Museum in Stockholm, Sweden

The Swedish History Museum (Historiska museet or Statens historiska museum) is a museum located in Stockholm, Sweden, that covers Swedish archaeology and cultural history from the Mesolithic period to present day. Founded in 1866, it operates as a government agency and is tasked with preserving Swedish historical items as well as making knowledge about history available to the public.

The origin of the museum is the collections of art and historical objects gathered by Swedish monarchs since the 16th century. It has a number of permanent exhibitions and annually hosts special exhibitions tied to current events.

== Function ==
The History Museum is part of a central museum agency called the Statens historiska museer (SHM) ("National Historical Museums"). Other museums under the aegis of this agency are The Royal Armouries, The Economy Museum, Skokloster Castle, The Hallwyl Museum, The Tumba Papermill Museum and The Swedish Holocaust Museum.

== History ==

Axel Bagge and colleagues in one of the museum's storage rooms in 1939.

The foundation for what was to become the Swedish History Museum and the Nationalmuseum, was King Gustav Vasa's 16th century art collection at Gripsholm Castle. The collection grew through acquisitions, gifts and spoils of war during the time of the Swedish Empire. Some of the collections were lost during the fire in the Tre Kronor castle. During the later part of the 18th century, art and antiquities were bought by ambassadors and members of the royal family and collected at Stockholm Palace. After the death of King Gustaf III in 1792, the collections were turned over to the Swedish government. That same year the Royal Museum (Kongl. Museum) opened in the palace. It was one of the first public museums in the world. In 1846–47, the museum moved from the palace to the Ridderstolpe House at Skeppsbron where it resided until 1865 and the move to Nationalmuseum. Swedish archaeologist Stig Welinder argues that the History Museum was in fact founded with its establishment in the Ridderstolpe House in 1847.

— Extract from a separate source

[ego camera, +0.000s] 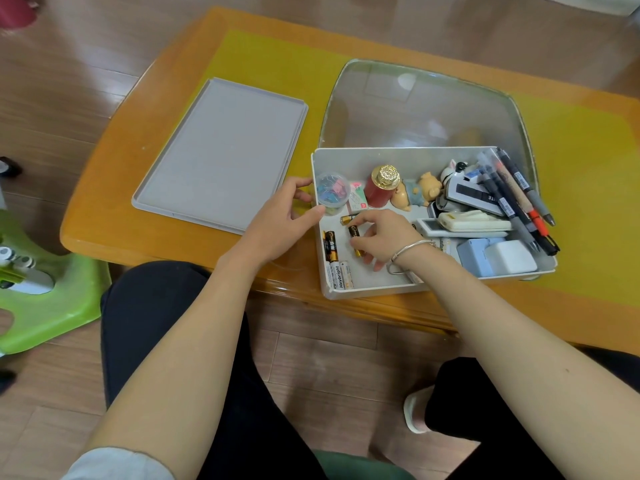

The present-day museum was founded in 1866 by Bror Emil Hildebrand, who had been director of its predecessor both at Stockholm Palace and Ridderstolpe House. The collections of the museum were exhibited on the ground floor of the recently built Nationalmuseum. The premises soon became too small for both museums. When plans for the new Nordic Museum building were made in 1876, it was suggested that the building should also include the History Museum's collections. The debate about housing for the History Museum continued for decades until Sigurd Curman became Custodian of Ancient Monuments (riksantikvarie) and head of the Swedish National Heritage Board on 3 July 1923. He moved the issue forward to a more concrete and permanent solution. The main objective for a new and sufficiently large building for the museum was to bring order to the collections, commonly called "The Chaos" while the unpublished research papers were referred to as "the corf".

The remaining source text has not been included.